Mit bereits 90 Gegentreffern stellen die Düsseldorfer eine der anfälligsten Defensiven der Liga. Dies spiegelt sich auch in den Statistiken der beiden Torhüter wider: Der noch junge Niklas Lunemann brachte es in 17 Einsätzen bisher auf eine Fangquote von 89,8%, der nachträglich mit einem deutschen Pass ausgestattete Ryan Bednard in 11 Einsätzen auf eine Quote von 89,2%. Zuletzt stand für die DEG dreimal hintereinander Lunemann zwischen den Pfosten, gut möglich also, dass gegen unsere Huskies Bednard wieder zum Einsatz kommt. Ansonsten tragen in der Düsseldorfer Hintermannschaft besonders die beiden Verteidiger Faber und Maginot die Verantwortung. Beide Spieler stehen pro Spiel durchschnittlich über 23 Minuten auf dem Eis - Faber sogar beinahe 24. Zum Vergleich: Bode Wilde, Huskies-Verteidiger mit der meisten Eiszeit, steht durchschnittlich knapp zwei Minuten weniger auf dem Eis, Bodnarchuk sogar drei Minuten weniger. Faber nutzte dabei die viele Eiszeit und steuerte bereits 17 Scorerpunkte bei, Maginot brachte es hingegen bisher erst auf acht Vorlagen.

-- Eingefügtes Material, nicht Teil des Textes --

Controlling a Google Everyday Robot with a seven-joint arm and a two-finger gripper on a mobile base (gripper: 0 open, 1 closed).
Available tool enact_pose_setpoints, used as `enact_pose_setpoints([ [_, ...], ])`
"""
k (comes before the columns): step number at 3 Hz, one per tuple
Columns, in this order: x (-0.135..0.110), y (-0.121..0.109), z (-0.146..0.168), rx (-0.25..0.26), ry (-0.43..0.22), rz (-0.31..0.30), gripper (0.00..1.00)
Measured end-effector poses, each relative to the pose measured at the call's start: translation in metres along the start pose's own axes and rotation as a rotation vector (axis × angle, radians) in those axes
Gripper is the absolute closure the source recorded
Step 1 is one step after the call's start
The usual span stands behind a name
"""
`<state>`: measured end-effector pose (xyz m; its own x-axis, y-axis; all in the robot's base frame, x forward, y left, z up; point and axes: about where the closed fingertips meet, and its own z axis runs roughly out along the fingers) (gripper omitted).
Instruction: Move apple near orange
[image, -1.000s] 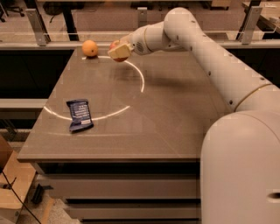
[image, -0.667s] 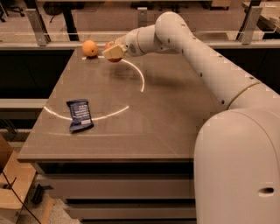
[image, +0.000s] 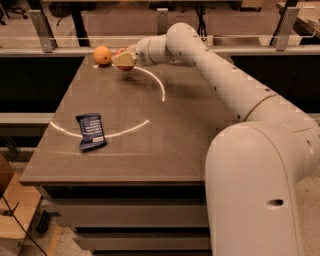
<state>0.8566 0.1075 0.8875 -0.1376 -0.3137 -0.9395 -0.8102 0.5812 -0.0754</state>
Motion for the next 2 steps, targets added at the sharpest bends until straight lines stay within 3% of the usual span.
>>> enact_pose_setpoints([
  [2, 0.0167, -0.0164, 0.0129, 0.039, 0.011, 0.070, 0.35],
])
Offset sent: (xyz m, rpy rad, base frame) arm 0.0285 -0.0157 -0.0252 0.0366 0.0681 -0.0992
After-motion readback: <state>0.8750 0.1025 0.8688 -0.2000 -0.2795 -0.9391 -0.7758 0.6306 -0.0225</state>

Ansonsten hängt das Scoring der DEG in besonderem Maße von den drei Kontingentstürmern Hirano, Bradford und Linden ab, welche es bisher allesamt auf genau 26 Scorerpunkte brachten. Clarke, viertbester Scorer der Offensive, steht lediglich bei zwölf Punkten. Nicht an seine Zeit in Krefeld anknüpfen konnte Lucas Lessio. Während er in der vergangenen Spielzeit durchschnittlich jedes Spiel über einen Scorerpunkt sammeln konnte, steht er in dieser Saison bei nur acht Punkten aus 20 Einsätzen. Nicht zu unterschlagen ist an dieser Stelle Luca Tosto. Der während der laufenden Saison von den Augsburger Panthern verpflichtete Stürmer erzielte in seinen bisherigen zwölf Einsätzen fünf Tore und bereitete vier weitere vor.

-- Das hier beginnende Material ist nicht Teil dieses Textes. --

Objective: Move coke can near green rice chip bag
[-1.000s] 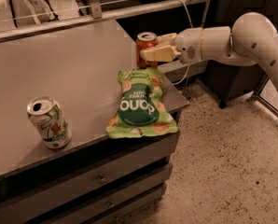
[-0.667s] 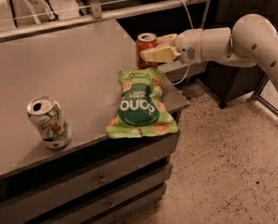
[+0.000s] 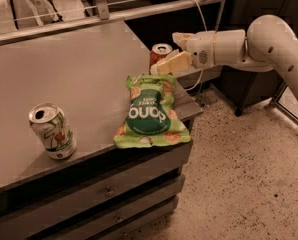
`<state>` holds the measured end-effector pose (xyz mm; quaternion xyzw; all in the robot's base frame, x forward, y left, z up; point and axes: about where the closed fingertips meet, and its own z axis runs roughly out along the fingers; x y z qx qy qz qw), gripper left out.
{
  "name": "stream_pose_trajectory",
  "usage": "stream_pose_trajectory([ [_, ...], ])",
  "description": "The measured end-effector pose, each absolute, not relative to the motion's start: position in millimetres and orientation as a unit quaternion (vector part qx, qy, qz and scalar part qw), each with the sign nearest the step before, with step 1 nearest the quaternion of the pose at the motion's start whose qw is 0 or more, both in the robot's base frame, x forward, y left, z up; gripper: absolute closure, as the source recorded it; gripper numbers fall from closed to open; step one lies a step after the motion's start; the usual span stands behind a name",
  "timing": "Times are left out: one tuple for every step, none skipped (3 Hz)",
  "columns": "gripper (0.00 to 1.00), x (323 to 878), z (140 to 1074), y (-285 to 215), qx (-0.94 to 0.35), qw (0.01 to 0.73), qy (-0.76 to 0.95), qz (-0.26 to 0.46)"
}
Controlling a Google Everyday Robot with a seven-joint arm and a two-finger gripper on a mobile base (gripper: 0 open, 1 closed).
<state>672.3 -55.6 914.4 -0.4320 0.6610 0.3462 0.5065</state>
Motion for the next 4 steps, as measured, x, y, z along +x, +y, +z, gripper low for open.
stream_pose_trajectory([
  [0.00, 672.3, 914.4, -55.5, -0.432, 0.506, 0.661, 0.346],
  [0.00, 662.7, 914.7, -70.1, -0.441, 0.494, 0.670, 0.336],
  [0.00, 643.8, 925.8, -93.4, -0.461, 0.475, 0.678, 0.319],
  [0.00, 643.8, 925.8, -93.4, -0.461, 0.475, 0.678, 0.319],
])
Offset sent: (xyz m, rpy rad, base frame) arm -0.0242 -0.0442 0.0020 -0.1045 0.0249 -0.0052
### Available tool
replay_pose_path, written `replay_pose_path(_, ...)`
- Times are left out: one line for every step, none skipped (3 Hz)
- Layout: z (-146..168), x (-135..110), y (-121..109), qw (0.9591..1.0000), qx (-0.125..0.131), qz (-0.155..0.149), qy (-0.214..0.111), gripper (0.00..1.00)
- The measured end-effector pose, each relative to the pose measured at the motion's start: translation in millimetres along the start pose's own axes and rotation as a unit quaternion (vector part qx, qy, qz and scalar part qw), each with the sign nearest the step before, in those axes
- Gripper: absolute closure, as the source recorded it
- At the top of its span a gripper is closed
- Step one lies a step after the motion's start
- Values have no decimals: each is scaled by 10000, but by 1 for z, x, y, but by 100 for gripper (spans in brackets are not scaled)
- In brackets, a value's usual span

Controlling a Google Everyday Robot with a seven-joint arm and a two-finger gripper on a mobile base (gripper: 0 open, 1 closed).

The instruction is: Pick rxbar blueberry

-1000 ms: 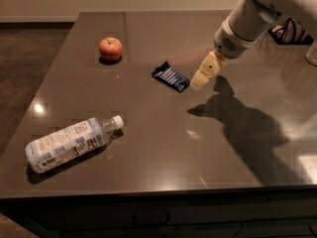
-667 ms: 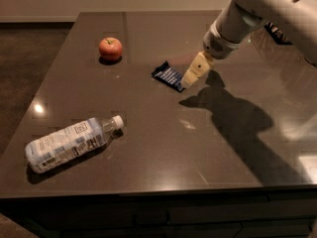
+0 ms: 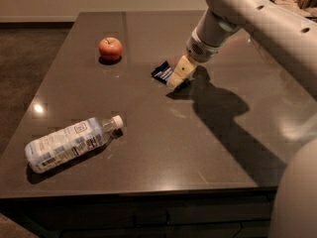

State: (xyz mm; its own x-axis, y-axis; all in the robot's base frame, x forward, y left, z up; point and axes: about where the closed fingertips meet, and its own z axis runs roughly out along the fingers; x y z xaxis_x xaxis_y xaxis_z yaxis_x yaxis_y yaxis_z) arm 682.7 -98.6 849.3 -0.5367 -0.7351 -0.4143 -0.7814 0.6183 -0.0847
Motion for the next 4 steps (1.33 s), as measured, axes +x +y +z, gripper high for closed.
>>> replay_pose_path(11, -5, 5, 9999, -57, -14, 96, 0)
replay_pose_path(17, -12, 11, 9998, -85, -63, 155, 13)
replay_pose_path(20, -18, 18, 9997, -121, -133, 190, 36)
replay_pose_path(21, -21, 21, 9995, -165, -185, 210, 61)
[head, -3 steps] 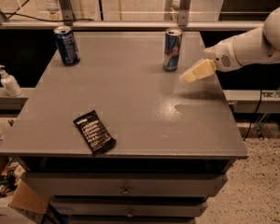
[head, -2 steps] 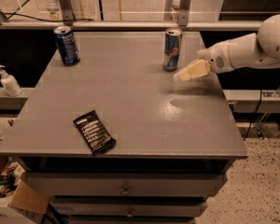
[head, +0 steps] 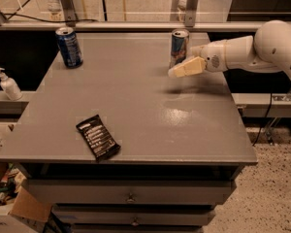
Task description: Move redbull can near pepsi can
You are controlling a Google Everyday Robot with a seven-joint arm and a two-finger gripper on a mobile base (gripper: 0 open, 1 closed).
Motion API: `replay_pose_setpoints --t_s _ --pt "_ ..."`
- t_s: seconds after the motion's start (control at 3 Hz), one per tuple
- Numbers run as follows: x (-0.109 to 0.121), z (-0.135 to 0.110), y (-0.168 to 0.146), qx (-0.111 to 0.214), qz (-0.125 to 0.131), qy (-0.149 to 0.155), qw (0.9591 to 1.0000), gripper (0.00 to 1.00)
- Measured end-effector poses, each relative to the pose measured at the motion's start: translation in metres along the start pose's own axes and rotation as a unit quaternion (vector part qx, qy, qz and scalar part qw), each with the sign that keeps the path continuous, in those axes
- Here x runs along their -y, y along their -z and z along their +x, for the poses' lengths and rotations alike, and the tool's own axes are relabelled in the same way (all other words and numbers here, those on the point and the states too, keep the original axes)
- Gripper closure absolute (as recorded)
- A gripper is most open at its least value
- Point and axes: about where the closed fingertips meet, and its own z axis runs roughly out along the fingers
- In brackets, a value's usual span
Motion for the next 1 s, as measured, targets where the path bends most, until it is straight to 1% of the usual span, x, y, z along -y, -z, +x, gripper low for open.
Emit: replay_pose_setpoints --t_s 0.33,0.67,1.0 --pt "-0.005 -0.022 -0.015 0.035 -0.021 0.017 0.9990 0.00" --pt "-0.010 -0.036 -0.024 0.041 -0.030 0.039 0.9979 0.18" --pt "-0.009 -0.042 -0.024 0.039 -0.031 0.057 0.9972 0.42"
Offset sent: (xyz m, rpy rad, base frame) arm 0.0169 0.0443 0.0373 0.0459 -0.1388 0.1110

Stürzen wir uns nochmal tiefer in die Statistikabteilung: Durchschnittlich 11,3 Torschüsse benötigen die Düsseldorfer, um ein Tor zu erzielen. Damit sind sie das drittineffizienteste Team der DEL2. Nur die Blue Devils und der ESV Kaufbeuren tun sich minimal schwerer Tore zu erzielen. Die Huskies benötigen hingegen nur 8,8 Torschüsse pro Tor und sind damit, sogar mit kleinem Abstand, das derzeit effizienteste Team der Liga. Immerhin kommt die DEG pro Spiel durchschnittlich zu ca. drei Torabschlüssen mehr und kann dieses Defizit somit zumindest etwas ausgleichen.

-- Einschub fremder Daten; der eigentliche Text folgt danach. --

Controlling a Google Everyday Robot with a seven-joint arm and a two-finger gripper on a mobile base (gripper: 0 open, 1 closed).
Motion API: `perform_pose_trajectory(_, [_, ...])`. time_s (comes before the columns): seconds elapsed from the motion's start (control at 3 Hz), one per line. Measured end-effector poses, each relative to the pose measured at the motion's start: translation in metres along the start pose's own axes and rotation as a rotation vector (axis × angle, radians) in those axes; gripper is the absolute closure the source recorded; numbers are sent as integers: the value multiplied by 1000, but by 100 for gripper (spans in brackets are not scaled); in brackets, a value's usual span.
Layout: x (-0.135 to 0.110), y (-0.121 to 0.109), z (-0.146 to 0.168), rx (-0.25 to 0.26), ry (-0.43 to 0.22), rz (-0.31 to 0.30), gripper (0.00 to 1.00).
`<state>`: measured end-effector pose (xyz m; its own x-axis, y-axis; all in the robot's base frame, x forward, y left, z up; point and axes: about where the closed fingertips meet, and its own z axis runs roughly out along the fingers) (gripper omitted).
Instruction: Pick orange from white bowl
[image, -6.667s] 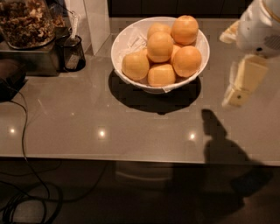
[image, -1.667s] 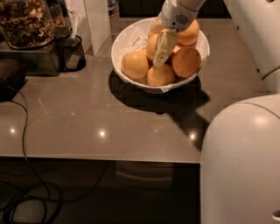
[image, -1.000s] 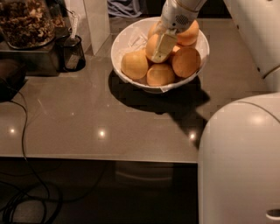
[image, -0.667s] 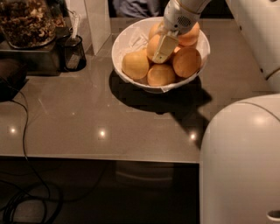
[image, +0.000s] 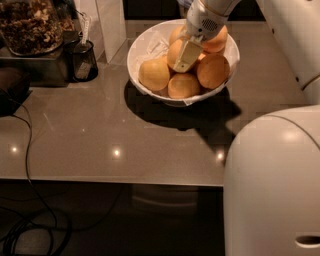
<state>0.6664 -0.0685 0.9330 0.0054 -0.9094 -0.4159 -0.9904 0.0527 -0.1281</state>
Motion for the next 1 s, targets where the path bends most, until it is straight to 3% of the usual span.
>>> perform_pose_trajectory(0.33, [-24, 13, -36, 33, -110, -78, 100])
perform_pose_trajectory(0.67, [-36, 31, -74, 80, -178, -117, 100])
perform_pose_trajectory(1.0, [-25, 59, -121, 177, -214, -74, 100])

Auch die Special Teams der Nordhessen haben die Nase vorn. Das Powerplay der DEG ist mit 19,1% im Ligavergleich auf dem 9. Platz (Huskies: 22,5%, Platz 4), ihr Unterzahlspiel mit 75,7% auf dem 12. Platz (Huskies: 79,8%, Platz 8).
Spielbeginn im PSD Bank Dome ist morgen um 17:00 Uhr. Alle nicht nach Düsseldorf reisenden Fans können das Spiel live bei Sporteurope.TV verfolgen.